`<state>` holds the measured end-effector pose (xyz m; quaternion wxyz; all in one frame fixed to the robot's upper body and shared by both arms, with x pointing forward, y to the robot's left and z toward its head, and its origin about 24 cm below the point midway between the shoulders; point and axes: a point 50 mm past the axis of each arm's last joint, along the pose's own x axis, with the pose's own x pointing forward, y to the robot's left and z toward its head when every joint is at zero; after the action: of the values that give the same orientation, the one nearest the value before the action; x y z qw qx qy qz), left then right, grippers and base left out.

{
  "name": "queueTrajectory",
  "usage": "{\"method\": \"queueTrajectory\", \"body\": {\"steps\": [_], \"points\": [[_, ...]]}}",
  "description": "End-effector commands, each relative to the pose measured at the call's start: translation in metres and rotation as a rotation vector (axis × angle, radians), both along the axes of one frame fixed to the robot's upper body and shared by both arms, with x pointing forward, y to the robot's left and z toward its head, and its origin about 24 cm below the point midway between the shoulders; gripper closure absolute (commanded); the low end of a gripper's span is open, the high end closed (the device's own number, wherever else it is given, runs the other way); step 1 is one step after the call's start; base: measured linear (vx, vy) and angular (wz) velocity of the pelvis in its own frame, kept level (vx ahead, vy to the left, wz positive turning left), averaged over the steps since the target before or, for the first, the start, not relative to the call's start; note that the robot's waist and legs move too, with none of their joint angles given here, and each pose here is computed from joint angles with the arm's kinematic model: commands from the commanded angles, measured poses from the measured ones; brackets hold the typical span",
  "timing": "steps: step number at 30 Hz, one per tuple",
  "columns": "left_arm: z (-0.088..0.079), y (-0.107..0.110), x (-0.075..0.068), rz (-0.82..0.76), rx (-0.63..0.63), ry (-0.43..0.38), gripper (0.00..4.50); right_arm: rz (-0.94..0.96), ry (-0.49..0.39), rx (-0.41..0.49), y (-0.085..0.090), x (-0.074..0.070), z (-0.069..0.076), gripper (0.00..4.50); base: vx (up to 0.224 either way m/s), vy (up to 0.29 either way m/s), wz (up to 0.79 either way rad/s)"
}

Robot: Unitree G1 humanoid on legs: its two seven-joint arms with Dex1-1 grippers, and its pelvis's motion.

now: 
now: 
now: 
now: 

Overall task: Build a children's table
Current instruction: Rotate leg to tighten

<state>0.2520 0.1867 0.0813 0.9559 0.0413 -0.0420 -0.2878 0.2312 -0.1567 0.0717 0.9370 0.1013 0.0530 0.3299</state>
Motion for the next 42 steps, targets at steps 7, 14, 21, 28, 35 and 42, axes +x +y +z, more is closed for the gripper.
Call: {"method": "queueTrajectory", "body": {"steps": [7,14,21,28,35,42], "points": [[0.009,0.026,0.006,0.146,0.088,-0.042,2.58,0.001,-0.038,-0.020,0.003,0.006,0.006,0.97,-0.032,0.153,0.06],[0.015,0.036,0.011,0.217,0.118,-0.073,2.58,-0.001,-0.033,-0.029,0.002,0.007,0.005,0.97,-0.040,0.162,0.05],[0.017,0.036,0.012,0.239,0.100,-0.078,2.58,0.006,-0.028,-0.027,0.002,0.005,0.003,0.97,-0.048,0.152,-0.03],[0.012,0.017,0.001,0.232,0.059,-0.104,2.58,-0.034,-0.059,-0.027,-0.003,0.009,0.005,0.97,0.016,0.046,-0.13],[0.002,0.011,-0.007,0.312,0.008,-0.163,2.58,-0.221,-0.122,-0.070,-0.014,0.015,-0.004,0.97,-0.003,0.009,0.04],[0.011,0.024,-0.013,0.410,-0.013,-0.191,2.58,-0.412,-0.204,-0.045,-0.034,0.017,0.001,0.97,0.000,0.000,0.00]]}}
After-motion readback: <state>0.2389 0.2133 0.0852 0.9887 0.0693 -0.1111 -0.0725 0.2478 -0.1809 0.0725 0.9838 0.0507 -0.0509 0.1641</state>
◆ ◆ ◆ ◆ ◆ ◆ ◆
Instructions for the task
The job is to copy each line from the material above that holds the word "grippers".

Exercise response
`<state>` holds the measured end-effector pose (xyz m; quaternion wxyz; all in one frame fixed to the robot's upper body and shared by both arms, with x pointing forward, y to the robot's left and z toward its head, and its origin about 24 cm below the point midway between the shoulders; point and axes: a point 50 mm past the axis of each arm's last joint, along the pose's own x axis, with the pose's own x pointing forward, y to the robot's left and z toward its head when every joint is at zero; after the action: of the values that give the same orientation, the one nearest the value before the action; x y z qw qx qy qz), left then right, grippers and base left out.
Robot: Unitree G1 humanoid on legs: its two seven-joint arms with Dex1-1 grippers, and its pelvis's motion.

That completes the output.